Computer Science - C++ Lesson 43:  Hash-Coded Data Storage

OBJECTIVES:                      

INTRODUCTION:               

The data file (Id/Inv information) used in this curriculum guide has been stored in a variety of ways.  Of the data structures studied (arrays, linked lists, binary trees), the fastest search algorithm was O(log2N) for a binary tree or binary search of an ordered array.  It is possible to improve on these algorithms, reducing the order of searching to O(1) or constant time.  The method is called hash-coded data storage.

 

An example of hashing could occur on the first day of school.  When distributing student schedules, one long line is usually broken up into smaller lines, often by grade level.  This concept could be extended to 26 lines.  Students line up according to the first letter of their last name.  This is what hash-coded data storage is about - the breaking up and reorganization of one big list into lots of little lists.

The key topics for this lesson are:

A.  Hashing Schemes

B.   Dealing with Collisions

C.  Order of a Hash-Coded Data Search

 

VOCABULARY:                                            

Hashing      HASH KEY  
Hash table  COLLISIONS

DISCUSSION:                       A.  Hashing Schemes

1.   The example of distributing student schedules illustrates a natural means of hashing.  The first letter of the last name is used to locate the correct line.

 

2.   A hashing scheme involves converting a key piece of information into a specific location, thus reducing the amount of searching in the data structure.  Instead of working with the entire list or tree of data, the hashing scheme tells you exactly where to store that data or search for it.

 

3.   The bar coding system used by retail stores involves a sequence of 10 numerals.  This system provides for 10 billion different possible products, 0-9,999,999,999.  For quick access, an array of 10 billion locations would be nice but obviously impossible.  Since it is unlikely a store would carry such a huge number of items, we need a system to store a list of products in a reasonably-sized array.

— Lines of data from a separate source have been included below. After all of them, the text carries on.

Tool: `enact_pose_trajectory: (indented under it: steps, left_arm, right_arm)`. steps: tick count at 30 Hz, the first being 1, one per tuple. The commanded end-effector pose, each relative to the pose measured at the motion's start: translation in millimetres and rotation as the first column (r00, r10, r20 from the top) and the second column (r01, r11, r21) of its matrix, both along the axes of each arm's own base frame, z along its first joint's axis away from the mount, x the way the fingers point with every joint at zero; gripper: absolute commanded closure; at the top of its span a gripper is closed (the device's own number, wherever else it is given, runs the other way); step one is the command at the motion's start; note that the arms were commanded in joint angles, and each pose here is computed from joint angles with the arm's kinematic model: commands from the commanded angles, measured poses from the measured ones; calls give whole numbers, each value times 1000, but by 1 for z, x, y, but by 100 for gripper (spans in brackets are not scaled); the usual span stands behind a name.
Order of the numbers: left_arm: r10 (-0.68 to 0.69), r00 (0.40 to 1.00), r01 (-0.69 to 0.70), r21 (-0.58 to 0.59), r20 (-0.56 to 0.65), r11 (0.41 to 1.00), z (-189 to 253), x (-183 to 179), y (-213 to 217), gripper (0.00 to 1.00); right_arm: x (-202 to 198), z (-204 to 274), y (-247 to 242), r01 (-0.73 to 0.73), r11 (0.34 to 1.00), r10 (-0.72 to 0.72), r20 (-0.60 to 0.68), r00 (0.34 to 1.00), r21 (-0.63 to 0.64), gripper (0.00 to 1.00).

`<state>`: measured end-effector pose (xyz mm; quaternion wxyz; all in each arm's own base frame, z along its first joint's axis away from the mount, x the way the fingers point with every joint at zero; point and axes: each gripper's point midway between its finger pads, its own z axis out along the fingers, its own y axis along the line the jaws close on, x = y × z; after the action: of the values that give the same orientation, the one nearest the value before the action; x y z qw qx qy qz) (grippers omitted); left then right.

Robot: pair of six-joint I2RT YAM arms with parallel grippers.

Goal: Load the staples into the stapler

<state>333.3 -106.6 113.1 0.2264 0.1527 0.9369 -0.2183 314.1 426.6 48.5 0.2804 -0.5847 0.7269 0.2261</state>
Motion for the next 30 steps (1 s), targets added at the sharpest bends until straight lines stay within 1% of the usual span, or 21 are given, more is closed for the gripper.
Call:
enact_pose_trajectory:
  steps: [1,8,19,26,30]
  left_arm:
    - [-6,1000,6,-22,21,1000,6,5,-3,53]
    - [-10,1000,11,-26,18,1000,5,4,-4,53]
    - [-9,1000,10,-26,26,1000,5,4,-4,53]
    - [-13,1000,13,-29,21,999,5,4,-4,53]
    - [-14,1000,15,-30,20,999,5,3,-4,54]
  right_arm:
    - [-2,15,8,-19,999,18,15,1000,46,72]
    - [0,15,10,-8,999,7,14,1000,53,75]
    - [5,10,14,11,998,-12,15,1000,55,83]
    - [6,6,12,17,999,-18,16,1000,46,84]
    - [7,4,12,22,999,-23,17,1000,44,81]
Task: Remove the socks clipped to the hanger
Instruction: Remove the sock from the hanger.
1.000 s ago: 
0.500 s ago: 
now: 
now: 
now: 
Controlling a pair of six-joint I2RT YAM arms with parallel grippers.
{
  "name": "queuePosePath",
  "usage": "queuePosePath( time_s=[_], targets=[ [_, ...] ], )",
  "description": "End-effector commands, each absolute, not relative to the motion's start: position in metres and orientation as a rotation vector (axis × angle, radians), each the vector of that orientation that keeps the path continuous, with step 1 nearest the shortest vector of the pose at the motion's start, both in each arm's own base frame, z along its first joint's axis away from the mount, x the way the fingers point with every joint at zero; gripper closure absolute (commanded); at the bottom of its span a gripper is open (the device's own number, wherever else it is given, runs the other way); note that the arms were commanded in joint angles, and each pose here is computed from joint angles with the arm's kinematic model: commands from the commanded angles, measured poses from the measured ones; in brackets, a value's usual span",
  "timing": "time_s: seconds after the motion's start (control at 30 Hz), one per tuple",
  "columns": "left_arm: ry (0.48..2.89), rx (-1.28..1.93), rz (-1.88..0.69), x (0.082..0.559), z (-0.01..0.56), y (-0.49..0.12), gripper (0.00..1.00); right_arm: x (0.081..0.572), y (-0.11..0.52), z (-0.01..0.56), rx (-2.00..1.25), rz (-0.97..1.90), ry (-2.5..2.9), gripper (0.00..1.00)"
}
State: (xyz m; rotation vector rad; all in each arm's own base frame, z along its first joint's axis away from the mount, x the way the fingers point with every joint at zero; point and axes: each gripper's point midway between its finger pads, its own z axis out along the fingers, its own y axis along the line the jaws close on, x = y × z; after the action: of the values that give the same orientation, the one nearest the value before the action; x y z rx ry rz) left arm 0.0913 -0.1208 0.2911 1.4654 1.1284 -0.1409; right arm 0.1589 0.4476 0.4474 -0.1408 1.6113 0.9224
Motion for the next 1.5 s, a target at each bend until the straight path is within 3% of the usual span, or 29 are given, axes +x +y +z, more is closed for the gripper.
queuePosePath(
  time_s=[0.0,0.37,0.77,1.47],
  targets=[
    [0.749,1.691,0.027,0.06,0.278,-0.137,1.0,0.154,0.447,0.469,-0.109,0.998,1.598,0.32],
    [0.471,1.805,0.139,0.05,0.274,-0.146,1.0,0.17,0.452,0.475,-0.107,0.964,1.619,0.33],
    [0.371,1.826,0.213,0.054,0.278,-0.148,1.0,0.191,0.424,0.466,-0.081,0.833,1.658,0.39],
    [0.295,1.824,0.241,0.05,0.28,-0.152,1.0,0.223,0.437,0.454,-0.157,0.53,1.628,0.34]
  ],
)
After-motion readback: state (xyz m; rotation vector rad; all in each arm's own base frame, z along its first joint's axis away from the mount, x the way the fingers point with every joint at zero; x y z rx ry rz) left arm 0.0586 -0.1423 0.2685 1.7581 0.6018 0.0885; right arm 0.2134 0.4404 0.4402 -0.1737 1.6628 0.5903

 4.   A cash register using a bar code scanner needs a very quick response time when an item is scanned.  The 10 digit bar code is read, the item is searched for in the store's database, and the price is returned to that register.  While searching algorithms of the order (log2N) are excellent, we would like an even faster algorithm.

 

5.   Suppose a store maintains a database of 10,000 bar codes out of the possible 10 billion different values.  The values will be stored in an array called a hash table.  Because an array has direct random access for every cell, using a hashing scheme will give us instantaneous access to a value being searched.  The hash table is usually sized about 1.5 to 2.0 times as big as the maximum number of values stored.  (The reason for this sizing will be apparent in a few sections.)  Therefore we will create an array from 1..15000.

 

6.   The hashing scheme will tell us where item XXXXX XXXXX is stored out of the 15,000 locations.  A hashing algorithm is a sequence of steps, usually mathematical in nature, which converts a key field of information into a location in the hash table.

 

 

7.   These “key-to-address transformations” are called hashing functions or hashing algorithms.  When the key is composed of character data, the ordinal value of the characters is used so that mathematical processing can take place.  Some common hash functions are:

 

a.   Division.  The key is subject to modulo division by an integer (often a prime) equal to or slightly smaller than the desired size of the array.  The result of the division determines which short list to work with in the hash table.

b.   Midsquare.  The key is squared and the digits in the middle are retained for the address.  This probably would not work well with bar codes because they are such large numbers.


c.   Folding.  The key is divided into several parts, each of which are combined and processed to give an address.  For example:

 

If the bar code = 70662 11001

 

1)   group into pairs:  70  66  21  10  01

 

2)   multiply the first three numbers together:

 

      70 x 66 x 21 = 97020

 

3)   add this number to the last two numbers:

 

      97020 + 10 + 01 = 97031

 

4)   find the remainder of modulo division by 14987 (using method a):

 

      97031 % 14987 = 7109

 

5)   address 7109 is the location to store bar code

            70662 11001

 

8.   The information stored in the address is more than the key field (bar code number).  We must store all the fields related to this item, such as price and name of the item.

 

9.   It is important to develop a good hashing function which avoids collisions in the hash table.  For example, folding the bar code 66702 00110 using the scheme developed above,  would result in the same address - 7109.  It is called a collision because two values need to be stored in the same address.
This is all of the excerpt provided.